* _WHAT TO PRODUCE_: Each line below that includes "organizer" counts once; report the total and nothing more.
──────── PROVIDED MATERIAL ────────
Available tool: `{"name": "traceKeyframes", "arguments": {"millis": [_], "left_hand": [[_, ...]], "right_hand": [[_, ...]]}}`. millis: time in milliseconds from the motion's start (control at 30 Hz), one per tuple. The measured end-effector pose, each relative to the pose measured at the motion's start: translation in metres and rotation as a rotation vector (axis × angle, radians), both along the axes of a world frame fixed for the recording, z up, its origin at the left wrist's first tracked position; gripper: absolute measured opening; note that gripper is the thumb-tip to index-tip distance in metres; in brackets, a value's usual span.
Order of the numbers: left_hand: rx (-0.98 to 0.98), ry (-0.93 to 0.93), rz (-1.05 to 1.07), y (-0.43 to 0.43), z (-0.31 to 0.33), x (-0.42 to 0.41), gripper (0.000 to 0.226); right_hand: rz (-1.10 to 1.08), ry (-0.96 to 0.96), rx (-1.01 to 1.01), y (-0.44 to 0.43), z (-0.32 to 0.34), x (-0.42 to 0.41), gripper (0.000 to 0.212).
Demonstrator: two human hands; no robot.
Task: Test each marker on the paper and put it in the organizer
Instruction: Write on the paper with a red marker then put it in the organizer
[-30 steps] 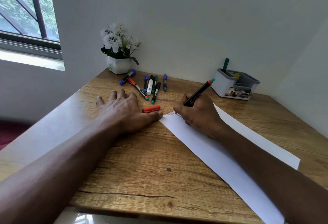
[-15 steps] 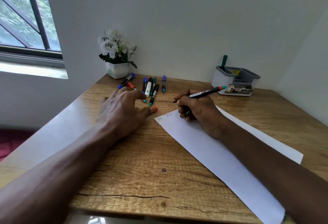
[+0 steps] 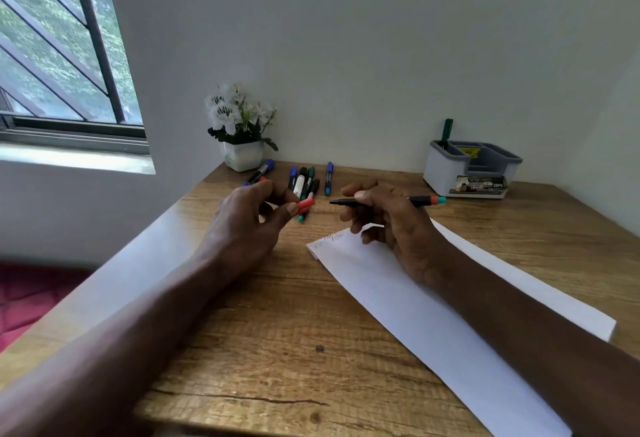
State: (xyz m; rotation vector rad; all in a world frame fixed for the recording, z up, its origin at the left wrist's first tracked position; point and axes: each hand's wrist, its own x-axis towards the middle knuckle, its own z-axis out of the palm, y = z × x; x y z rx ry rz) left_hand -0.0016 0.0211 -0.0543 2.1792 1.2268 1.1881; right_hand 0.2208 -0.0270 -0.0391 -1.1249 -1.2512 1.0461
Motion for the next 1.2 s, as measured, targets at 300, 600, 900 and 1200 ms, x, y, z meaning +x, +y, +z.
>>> {"name": "traceKeyframes", "arguments": {"millis": [300,600,900,1200], "left_hand": [[0.006,-0.050,-0.200,0.000,-0.002,0.000,0.011],[0.004,-0.127,-0.318,-0.001,-0.003,0.004,0.011],[0.004,-0.163,-0.370,-0.011,-0.001,0.009,0.020],[-0.121,-0.218,-0.418,-0.010,0.000,0.005,0.016]], "right_hand": [[0.058,0.050,0.007,-0.004,0.001,-0.002,0.012],[0.145,-0.030,0.065,-0.009,0.000,-0.006,0.012],[0.047,-0.005,0.084,-0.009,-0.001,-0.010,0.019],[0.040,0.036,0.060,-0.007,-0.001,-0.017,0.015]]}}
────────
* _EXPECTED ANSWER_: 2